Alongside that move, Gov. Roy Cooper set up a state commission to make its own recommendations about Leandro. Executive Order 10 establishes the Commission on Access to a Sound Basic Education.

Retired Union County Superior Court Judge David Lee, who since 2016 has overseen the Leandro case, must OK the motion. If he does, and he orders the state to adopt any recommendations, the lawsuit could end.

It’s a big if. The consultant and the commission will suggest policies to enforce the Leandro decision, but any recommendations requiring money would have to get the General Assembly’s approval. The consultant and the commission will work separately from each other and file their own reports, but information can be shared between the two.

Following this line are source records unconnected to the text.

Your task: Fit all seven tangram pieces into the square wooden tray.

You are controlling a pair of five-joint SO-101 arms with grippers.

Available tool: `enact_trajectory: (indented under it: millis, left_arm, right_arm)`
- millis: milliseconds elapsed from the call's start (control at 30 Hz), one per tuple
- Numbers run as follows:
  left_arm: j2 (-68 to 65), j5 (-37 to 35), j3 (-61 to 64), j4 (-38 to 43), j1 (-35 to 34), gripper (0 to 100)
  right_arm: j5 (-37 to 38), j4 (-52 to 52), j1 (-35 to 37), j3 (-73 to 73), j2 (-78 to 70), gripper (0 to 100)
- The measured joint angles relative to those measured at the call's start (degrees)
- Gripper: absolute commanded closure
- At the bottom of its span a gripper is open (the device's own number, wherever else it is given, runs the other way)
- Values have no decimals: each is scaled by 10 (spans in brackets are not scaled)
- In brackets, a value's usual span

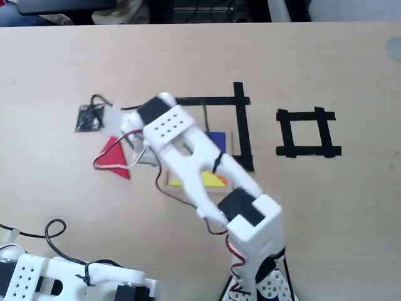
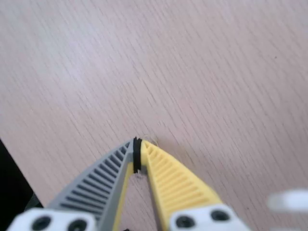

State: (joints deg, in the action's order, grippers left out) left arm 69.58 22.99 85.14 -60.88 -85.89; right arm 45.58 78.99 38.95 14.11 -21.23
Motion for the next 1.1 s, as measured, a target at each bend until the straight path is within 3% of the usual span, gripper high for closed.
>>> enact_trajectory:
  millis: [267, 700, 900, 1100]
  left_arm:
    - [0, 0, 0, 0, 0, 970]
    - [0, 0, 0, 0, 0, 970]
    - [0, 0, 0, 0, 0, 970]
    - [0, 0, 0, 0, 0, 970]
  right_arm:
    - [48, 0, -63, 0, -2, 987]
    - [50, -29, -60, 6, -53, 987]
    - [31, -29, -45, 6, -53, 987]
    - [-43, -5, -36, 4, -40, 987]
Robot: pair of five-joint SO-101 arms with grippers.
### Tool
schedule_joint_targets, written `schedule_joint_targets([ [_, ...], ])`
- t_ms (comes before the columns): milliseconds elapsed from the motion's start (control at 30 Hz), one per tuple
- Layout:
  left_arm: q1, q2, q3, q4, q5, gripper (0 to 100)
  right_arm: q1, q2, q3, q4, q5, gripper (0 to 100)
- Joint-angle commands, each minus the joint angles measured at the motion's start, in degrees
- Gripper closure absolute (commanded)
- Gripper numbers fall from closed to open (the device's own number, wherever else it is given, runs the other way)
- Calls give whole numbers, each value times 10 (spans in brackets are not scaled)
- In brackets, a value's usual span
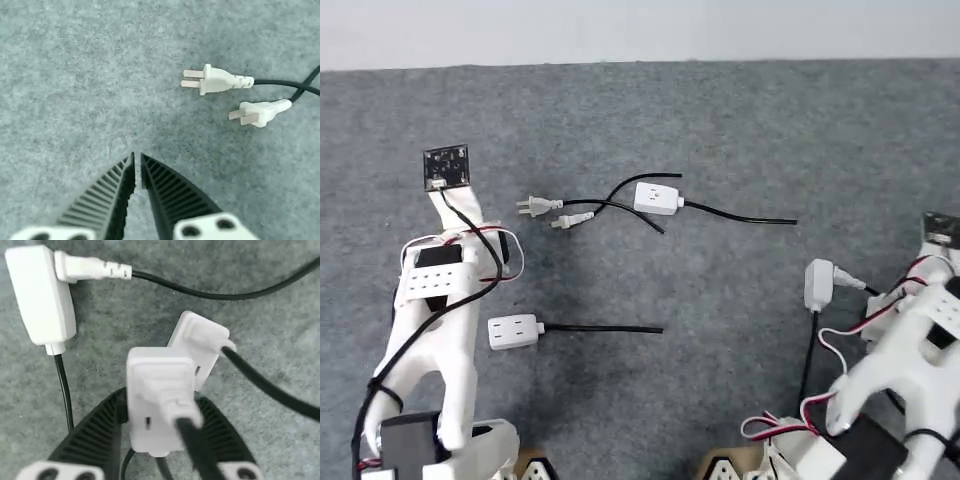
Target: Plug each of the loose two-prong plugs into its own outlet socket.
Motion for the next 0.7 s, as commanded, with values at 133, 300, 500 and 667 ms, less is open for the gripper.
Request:
schedule_joint_targets([
  [133,6,-21,-7,26,5,811,-42,-35,-79,123,13,787],
  [300,1,-21,-7,98,4,852,-80,-35,-156,229,10,786],
  [500,0,-49,4,213,-69,870,-128,-34,-160,260,0,786],
  [667,4,-195,116,187,-91,870,-186,-33,-65,176,-23,786],
])
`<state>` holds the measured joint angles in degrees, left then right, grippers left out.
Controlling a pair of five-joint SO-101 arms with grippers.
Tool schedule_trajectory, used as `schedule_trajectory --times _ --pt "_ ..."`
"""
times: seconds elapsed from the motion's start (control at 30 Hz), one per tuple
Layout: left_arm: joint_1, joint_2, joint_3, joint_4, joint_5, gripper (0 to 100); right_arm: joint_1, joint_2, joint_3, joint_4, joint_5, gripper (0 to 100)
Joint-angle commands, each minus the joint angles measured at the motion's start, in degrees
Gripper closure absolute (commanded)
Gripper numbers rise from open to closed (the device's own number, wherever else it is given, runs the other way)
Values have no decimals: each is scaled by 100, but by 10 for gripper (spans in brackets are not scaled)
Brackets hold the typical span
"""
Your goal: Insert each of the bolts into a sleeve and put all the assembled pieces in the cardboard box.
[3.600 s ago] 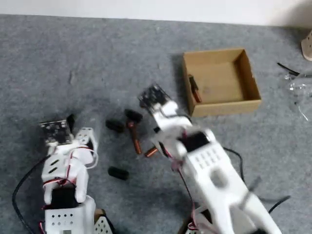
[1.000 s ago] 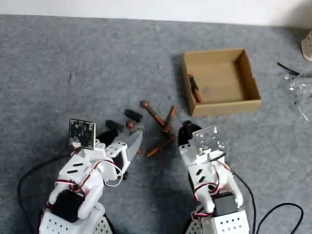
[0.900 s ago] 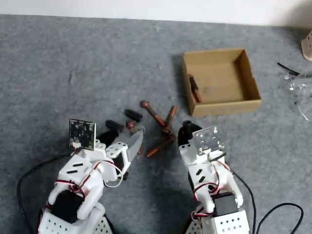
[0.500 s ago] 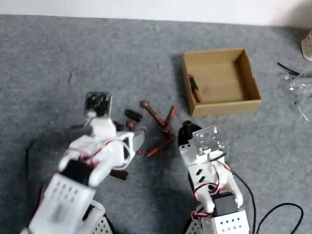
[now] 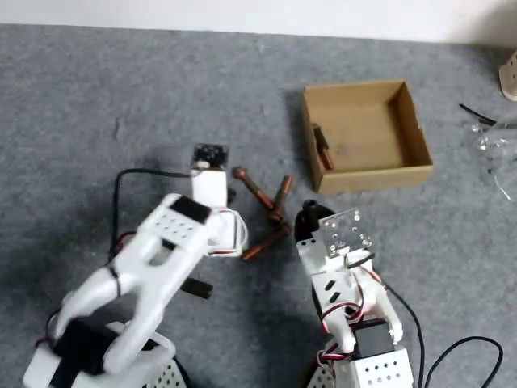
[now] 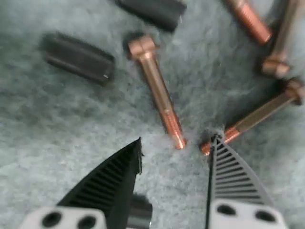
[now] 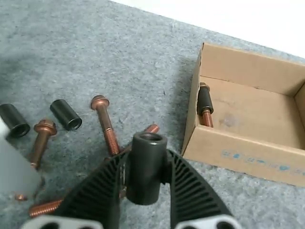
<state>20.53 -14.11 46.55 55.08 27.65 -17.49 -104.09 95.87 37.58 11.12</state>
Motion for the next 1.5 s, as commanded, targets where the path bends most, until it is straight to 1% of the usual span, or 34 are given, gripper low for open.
schedule_trajectory --times 0.0,0.07,0.17,0.3,0.53,0.6,0.73,0.93,1.23,1.27,1.33,1.47 --pt "66 497 -505 -88 53 779 75 -127 514 -215 -18 994" --pt "-119 884 -664 -273 114 783 75 -127 514 -215 -18 994" --pt "-303 1411 -875 -536 484 782 75 -127 514 -215 -18 994" --pt "-295 1824 -1218 -527 492 780 75 -127 514 -215 -18 994" --pt "-338 1868 -1596 -536 492 782 75 -127 514 -215 -18 994" --pt "-347 1868 -1596 -554 484 783 75 -127 514 -215 -18 994" --pt "-593 1877 -1604 -589 510 783 75 -127 514 -215 -18 994" --pt "-910 1895 -1569 -862 519 783 75 -127 514 -215 -18 994" --pt "-1007 1903 -1402 -976 527 784 75 -127 523 -365 -18 994" --pt "-1042 1903 -1393 -949 527 793 75 -127 523 -365 -18 994" --pt "-1138 1903 -1385 -949 519 843 75 -127 523 -365 -18 994" --pt "-1288 2000 -1332 -976 475 994 92 -127 523 -356 -18 994"
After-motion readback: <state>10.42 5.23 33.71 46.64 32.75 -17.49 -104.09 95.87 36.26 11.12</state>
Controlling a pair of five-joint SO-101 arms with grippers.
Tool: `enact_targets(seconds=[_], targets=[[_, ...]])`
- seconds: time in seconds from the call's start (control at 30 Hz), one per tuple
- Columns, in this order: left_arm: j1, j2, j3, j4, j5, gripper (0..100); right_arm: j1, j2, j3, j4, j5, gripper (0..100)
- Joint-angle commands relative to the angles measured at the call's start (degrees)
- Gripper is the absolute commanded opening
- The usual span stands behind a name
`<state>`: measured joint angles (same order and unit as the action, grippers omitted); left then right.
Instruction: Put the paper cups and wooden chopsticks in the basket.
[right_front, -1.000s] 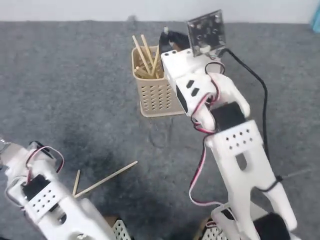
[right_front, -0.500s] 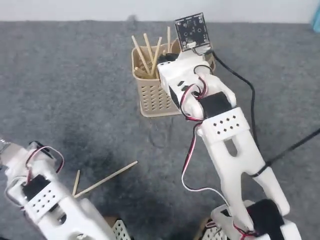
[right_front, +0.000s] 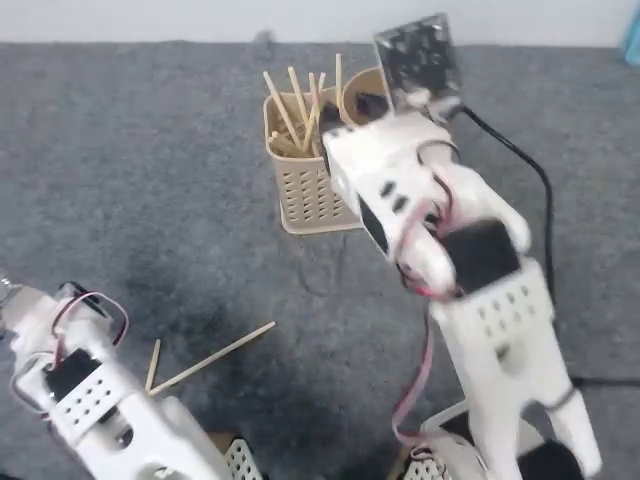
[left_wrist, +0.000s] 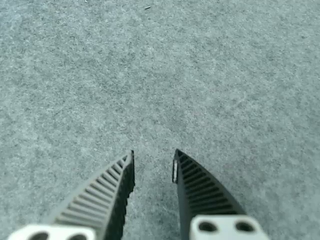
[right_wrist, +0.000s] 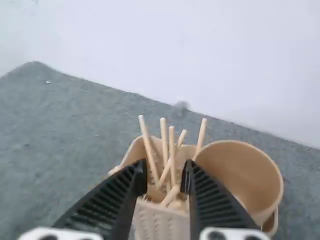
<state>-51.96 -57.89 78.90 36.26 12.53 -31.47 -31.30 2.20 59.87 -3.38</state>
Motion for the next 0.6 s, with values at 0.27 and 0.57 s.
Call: enact_targets(seconds=[0.27,0.57], targets=[[-3.2,-0.5,-3.9,3.3,-0.6,12,-25.8,-4.0,3.5,30.3,23.7,11.8],[-5.0,2.4,-5.2,3.8,-0.6,12,-27.6,1.1,27.8,9.8,27.3,12.1]])
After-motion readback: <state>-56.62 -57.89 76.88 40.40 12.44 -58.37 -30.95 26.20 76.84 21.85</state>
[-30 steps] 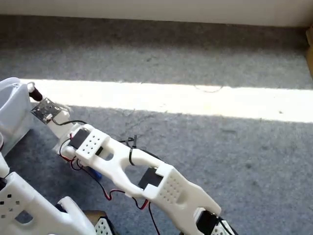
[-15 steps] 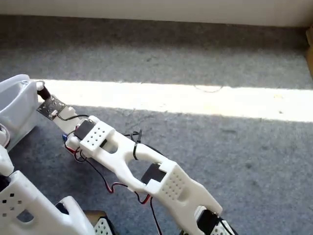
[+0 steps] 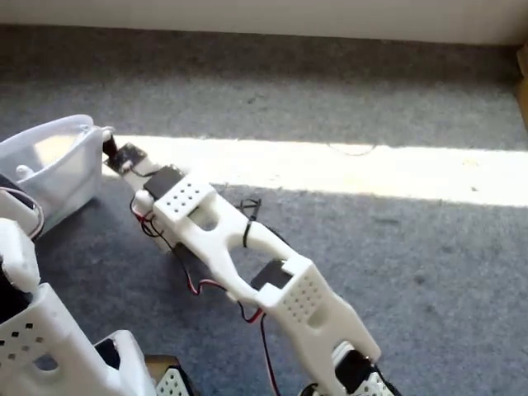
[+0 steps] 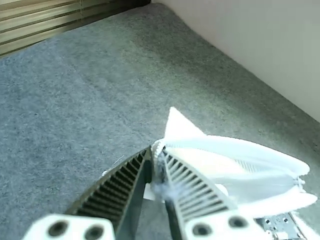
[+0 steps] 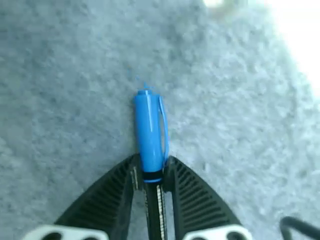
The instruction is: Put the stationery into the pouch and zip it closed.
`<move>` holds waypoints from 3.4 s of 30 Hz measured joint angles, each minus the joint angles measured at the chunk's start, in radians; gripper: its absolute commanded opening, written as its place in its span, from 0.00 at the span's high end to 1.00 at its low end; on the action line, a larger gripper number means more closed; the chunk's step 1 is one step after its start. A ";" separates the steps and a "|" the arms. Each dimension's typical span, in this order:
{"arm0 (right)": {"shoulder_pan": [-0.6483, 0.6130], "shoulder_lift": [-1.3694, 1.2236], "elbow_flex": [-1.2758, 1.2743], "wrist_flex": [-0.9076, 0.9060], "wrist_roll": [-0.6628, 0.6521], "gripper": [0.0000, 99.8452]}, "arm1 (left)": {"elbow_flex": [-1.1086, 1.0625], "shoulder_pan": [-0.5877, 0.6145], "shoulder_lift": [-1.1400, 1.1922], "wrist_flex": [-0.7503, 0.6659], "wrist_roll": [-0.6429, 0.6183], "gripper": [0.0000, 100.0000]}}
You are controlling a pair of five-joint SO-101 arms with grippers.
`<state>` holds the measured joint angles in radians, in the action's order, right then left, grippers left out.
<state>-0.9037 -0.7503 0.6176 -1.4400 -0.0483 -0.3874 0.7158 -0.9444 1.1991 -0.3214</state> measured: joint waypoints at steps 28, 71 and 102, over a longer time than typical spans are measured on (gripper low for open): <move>0.295 0.572 -0.382 -0.204 -0.003 1.00 | 0.120 -0.509 0.000 -0.046 0.018 0.95; 0.315 1.089 -1.148 0.368 -0.002 1.00 | 0.379 -0.651 -0.020 0.545 0.292 0.70; 0.311 1.089 -1.148 0.368 -0.003 1.00 | 0.058 -0.606 -0.029 0.552 0.568 0.88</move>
<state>-0.5923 0.3391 -0.5301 -1.0717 -0.0514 -0.3291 0.1097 -0.9735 1.7515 0.2463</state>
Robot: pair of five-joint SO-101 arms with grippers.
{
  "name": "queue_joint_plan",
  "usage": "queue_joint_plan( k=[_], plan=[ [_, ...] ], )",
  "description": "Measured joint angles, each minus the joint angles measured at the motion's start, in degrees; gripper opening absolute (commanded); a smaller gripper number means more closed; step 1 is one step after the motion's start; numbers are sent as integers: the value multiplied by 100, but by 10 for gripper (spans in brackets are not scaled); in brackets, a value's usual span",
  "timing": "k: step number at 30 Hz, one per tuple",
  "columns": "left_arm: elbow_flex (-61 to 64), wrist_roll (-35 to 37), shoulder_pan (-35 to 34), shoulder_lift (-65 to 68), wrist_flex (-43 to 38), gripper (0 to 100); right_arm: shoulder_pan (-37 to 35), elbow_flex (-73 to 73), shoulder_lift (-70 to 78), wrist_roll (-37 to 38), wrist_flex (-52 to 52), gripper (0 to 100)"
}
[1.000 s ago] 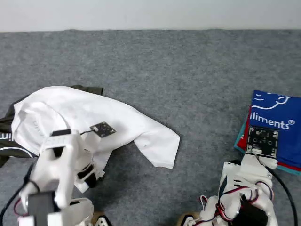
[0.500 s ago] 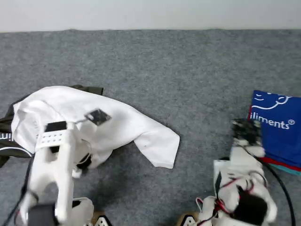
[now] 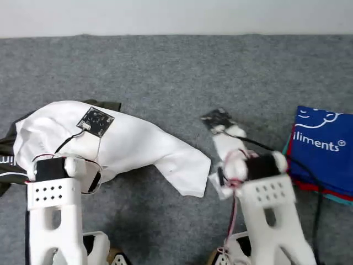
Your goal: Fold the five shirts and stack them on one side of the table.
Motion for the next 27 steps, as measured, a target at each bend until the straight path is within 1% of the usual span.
queue_joint_plan(
  k=[1,5,6,10,15,21,27],
  plan=[
    [0,44,0,0,0,13,-114,-149,273,0,0,35],
    [0,123,0,0,0,13,-668,-721,1363,97,88,185],
    [0,123,0,0,0,13,-800,-809,1600,132,97,203],
    [0,123,0,0,0,13,-1125,-1037,2312,211,123,206],
    [0,123,0,0,0,13,-1486,-1081,2945,220,-141,207],
    [0,123,0,0,0,13,-1512,-1081,3824,220,-589,207],
    [0,123,0,0,0,13,-1512,-1081,4721,220,-1266,205]
  ],
)
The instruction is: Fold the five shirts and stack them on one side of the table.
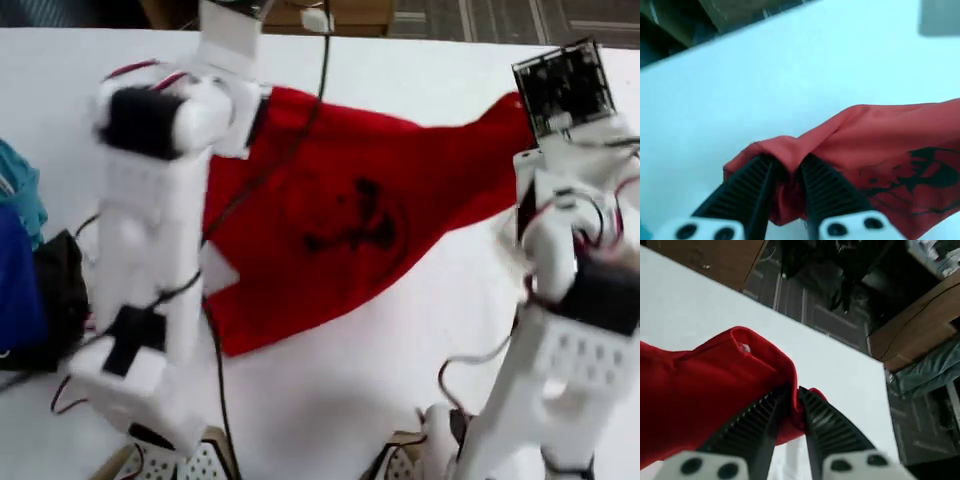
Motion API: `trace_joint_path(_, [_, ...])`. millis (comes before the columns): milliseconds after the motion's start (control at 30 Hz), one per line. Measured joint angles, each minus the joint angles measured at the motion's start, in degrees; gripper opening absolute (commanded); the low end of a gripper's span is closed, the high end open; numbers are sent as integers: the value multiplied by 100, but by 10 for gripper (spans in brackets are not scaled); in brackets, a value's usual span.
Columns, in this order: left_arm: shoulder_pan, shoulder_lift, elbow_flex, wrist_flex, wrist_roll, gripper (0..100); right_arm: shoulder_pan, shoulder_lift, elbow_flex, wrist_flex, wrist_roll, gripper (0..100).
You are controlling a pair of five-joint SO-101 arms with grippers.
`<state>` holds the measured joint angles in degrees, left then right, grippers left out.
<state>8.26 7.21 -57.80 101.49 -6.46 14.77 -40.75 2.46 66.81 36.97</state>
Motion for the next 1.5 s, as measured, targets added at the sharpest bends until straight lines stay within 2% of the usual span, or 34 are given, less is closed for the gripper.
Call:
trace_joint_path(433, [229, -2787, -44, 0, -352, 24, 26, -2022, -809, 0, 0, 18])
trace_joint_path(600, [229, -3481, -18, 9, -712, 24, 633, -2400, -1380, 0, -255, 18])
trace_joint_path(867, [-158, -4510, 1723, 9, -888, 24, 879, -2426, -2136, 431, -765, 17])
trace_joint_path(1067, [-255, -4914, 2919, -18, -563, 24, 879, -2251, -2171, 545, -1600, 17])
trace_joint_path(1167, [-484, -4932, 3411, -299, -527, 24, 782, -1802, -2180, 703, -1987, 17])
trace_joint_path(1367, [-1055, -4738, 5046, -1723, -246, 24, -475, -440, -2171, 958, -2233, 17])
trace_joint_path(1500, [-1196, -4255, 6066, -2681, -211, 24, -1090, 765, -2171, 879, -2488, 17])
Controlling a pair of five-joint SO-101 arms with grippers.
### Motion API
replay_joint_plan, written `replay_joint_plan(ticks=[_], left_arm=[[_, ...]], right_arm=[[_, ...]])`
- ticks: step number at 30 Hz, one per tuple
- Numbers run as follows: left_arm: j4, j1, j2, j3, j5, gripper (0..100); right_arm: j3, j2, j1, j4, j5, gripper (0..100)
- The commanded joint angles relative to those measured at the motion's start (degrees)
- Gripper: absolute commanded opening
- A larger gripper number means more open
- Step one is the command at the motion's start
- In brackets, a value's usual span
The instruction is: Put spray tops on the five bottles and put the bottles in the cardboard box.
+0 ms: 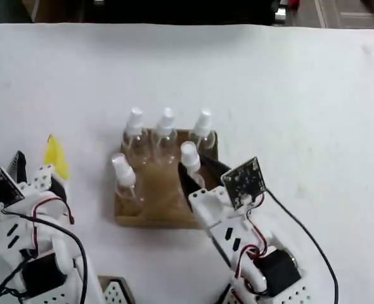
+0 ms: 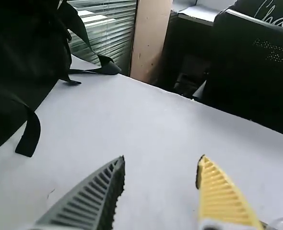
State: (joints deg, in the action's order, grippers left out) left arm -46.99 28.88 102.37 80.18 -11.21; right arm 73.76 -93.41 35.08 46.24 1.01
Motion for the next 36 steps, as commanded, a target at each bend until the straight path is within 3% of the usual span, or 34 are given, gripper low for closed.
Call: replay_joint_plan(ticks=[1, 5, 18, 22, 24, 26, 29, 32, 36], left_arm=[[1.67, -0.57, 1.01, -0.44, 0.79, 23], [1.67, -0.57, 1.01, -0.44, 0.79, 23], [1.67, -0.57, 1.01, -0.35, 0.88, 23], [3.69, -0.22, 1.10, 0.79, 1.05, 23], [4.84, -0.22, 1.10, 0.35, 1.05, 23], [5.01, -0.57, 1.19, -1.93, 1.05, 16], [5.27, -0.92, 1.10, -7.74, 2.46, 1], [4.48, -4.88, 1.10, -13.89, 7.03, 3], [0.26, -11.65, 1.10, -21.63, 15.03, 2]], right_arm=[[-0.35, -0.40, 0.57, -0.57, 0.44, 14.2], [-0.44, -0.40, 0.66, 0.04, 0.53, 24.0], [-7.38, -0.48, 0.13, 1.01, 0.79, 24.1], [-16.44, -0.48, -0.57, 1.80, 11.25, 22.1], [-19.34, -0.40, -4.62, 0.13, 15.56, 14.3], [-20.92, -0.31, -10.42, -4.09, 14.95, 1.5], [-22.68, 0.04, -19.03, -9.54, 11.96, 5.0], [-27.16, -0.40, -24.13, -8.84, 10.11, 1.2], [-37.63, -0.40, -24.92, 3.65, 9.93, 1.5]])
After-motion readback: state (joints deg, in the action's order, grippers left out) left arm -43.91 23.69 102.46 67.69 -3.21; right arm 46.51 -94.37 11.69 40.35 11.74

Terry Stoops, vice president of research and director of education studies at the John Locke Foundation, voiced some concerns about the direction the case was taking. He noted that the consultant and the commission may not share the priorities set out by Wake County Superior Court Judge Howard Manning — who was tasked with overseeing Leandro enforcement from 1997 until he retired in 2015.

The Leandro case started in 1994 when five rural school districts sued the state arguing that they couldn’t raise enough tax revenue locally to provide an education for their students on par with the schools in wealthier districts.

In 1997, the Supreme Court held that every North Carolina child has a right to “a sound, basic education” under the state constitution. Later in a 2004 ruling, the court said the state had not lived up to the dictates of the 1997 decision.

While the state’s education establishment and left-leaning lawmakers argued that the ruling mandated a major shift of tax dollars from urban to rural districts, Stoops said Manning disagreed.

“Manning believed that the focus should be on the effectiveness of the expenditures themselves, rather than on the amount of taxpayer money allocated to schools,” Stoops wrote in a blog post.

“The ‘independent consultant’ and appointees to Governor Cooper’s new Commission on Access to Sound Basic Education may try to convince the court to abandon Manning’s focus (and the separation of powers) and order the legislature to fund public education at a prescribed level,” Stoops explained.

In a press release, the governor suggested more money was needed.

“No matter where North Carolina students live or go to school in our state, they all deserve access to a quality education that prepares them for the jobs and opportunities of the future,” Cooper said. “That is their right as children of North Carolina and we must not let them down.”

The commission will have 17 members appointed by the governor. Their job is to review the state’s ability to staff schools with competent and well-trained teachers and principals, while also monitoring whether the state is giving public schools adequate resources.

The threat alone of a new funding mandate may be enough finally to put the Leandro case to rest, Stoops said, by encouraging the General Assembly to pass legislation meeting the requirements laid out by the Supreme Court.